If you’re having anal sex/anal anything — make sure that anything that goes in there is cleaned before it touches other genitals — fingers, toys, penises, whatever. Reducing friction can also prevent UTIs, so change up your positions or use a water-based lube to keep things slippin’ and slidin’ down there.
What else? Keep your V clean ‘n’ dry (hmmm, I know some undies that could help with that), and stick to wearing cotton undies. Also, an oldie but a goodie, wipe from front to back and don’t hold your pee! If you gotta go, you gotta go.
Of course, no women’s health column would be complete without ***generic advice warning*** a tip to drink more water! Srsly though, too much coffee and tea and not enough water can irritate your bladder, and water can help dilute your urine and flushes out the bad stuff. Also your skin will look better, you’ll have more energy, you’ll earn more money, you’ll have a meet-cute with Jake Gyllenhaal at Trader Joe’s….
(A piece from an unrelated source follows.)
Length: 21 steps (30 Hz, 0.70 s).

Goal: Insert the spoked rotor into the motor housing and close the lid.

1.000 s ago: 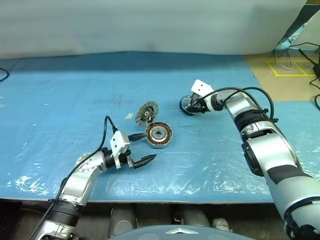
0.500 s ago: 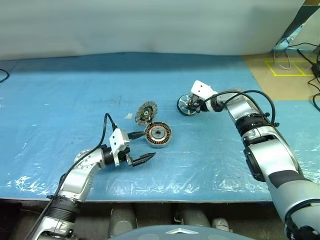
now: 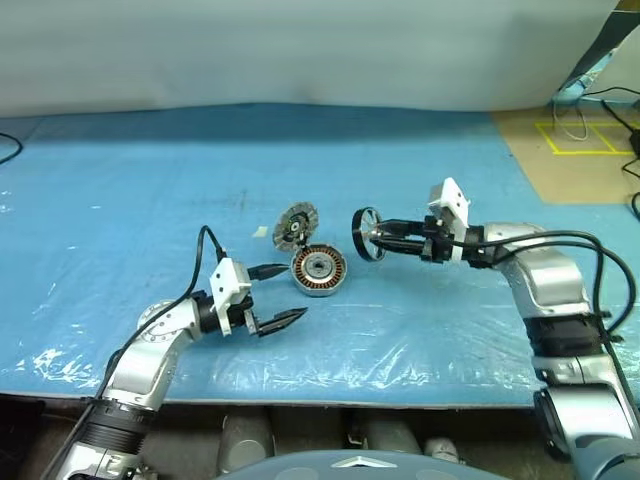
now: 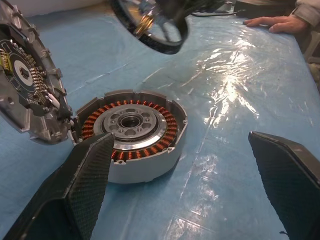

Also, remember, UTIs aren’t infectious (but like, everything else is, so wrap it up, pls) so you can’t spread it to your partner. However, they *can* be caused by STIs — so if you have any concerns about that, ask your doc/nurse to test you when you go in to get your antibiotics (and check out our piece on how *not* to panic if you have an STD). Two birds, one stone.
Sex is probably the last thing you feel like doing when enduring a UTI, and healthcare pros do recommend you put that ish on ice for a couple weeks, until you’re feeling better. Sex can put pressure on your already inflamed urethra/bladder — ouch.
Recurrent UTIs are not fun, but you can definitely work with your doctor/health care pro to find a solution that works for you (friends of mine swear by a low-dose of antibiotics after sex). So let us know what works for you! Any natural UTI preventative methods you swear by?